▶ **Task requirements**: Where does the word "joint" show up in the data? Please find each such line and copy it.

▶ **Given entries**:
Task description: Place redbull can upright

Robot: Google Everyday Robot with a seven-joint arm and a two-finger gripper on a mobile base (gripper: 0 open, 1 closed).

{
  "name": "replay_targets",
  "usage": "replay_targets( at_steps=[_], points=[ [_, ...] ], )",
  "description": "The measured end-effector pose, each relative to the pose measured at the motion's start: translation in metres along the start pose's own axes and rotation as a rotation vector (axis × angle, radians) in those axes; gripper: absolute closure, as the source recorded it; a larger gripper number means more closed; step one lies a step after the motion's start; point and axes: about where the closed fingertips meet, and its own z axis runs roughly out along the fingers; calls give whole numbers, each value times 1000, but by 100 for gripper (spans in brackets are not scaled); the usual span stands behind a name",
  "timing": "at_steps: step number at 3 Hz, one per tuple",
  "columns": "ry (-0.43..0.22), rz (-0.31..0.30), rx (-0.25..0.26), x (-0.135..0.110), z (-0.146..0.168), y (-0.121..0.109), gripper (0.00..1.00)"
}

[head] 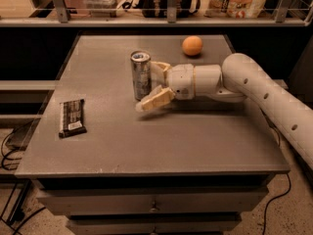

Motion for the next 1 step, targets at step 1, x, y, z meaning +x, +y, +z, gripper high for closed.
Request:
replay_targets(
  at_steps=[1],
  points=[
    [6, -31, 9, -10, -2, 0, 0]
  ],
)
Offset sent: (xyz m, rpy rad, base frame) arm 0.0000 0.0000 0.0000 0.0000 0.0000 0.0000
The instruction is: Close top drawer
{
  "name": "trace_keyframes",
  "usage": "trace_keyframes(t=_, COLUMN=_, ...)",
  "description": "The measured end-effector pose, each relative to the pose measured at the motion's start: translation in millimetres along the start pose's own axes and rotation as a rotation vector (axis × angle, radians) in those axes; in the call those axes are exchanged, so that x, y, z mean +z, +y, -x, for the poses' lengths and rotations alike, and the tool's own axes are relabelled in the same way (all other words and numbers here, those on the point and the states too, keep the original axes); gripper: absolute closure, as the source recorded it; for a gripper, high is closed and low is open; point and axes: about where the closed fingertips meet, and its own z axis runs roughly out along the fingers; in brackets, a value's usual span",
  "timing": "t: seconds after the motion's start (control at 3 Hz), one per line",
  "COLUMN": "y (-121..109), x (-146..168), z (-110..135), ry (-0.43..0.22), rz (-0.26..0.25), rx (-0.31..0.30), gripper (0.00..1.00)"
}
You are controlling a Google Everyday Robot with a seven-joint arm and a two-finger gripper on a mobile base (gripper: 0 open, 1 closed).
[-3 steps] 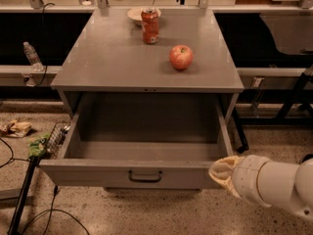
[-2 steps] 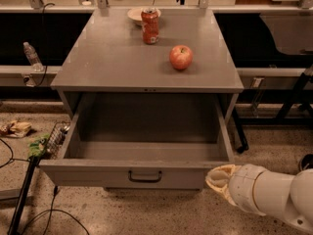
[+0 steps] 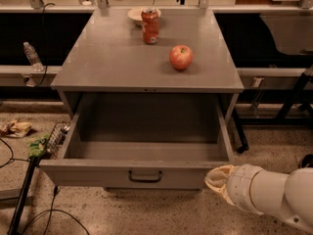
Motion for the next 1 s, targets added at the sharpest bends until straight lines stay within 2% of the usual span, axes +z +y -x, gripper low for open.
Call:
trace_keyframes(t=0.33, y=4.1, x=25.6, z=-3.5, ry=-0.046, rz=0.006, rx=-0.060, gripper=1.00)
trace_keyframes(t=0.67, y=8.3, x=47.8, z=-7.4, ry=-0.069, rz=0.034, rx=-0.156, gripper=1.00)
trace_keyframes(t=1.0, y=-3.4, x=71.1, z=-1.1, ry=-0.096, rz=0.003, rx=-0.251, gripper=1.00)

▶ **Written response**:
Robot: Google Everyday Robot with a seven-joint arm and a two-finger gripper on a mobile base (gripper: 0 open, 1 closed).
You are controlling a Google Everyday Robot with a seven-joint arm and a two-finger gripper on a mobile base (gripper: 0 open, 1 closed).

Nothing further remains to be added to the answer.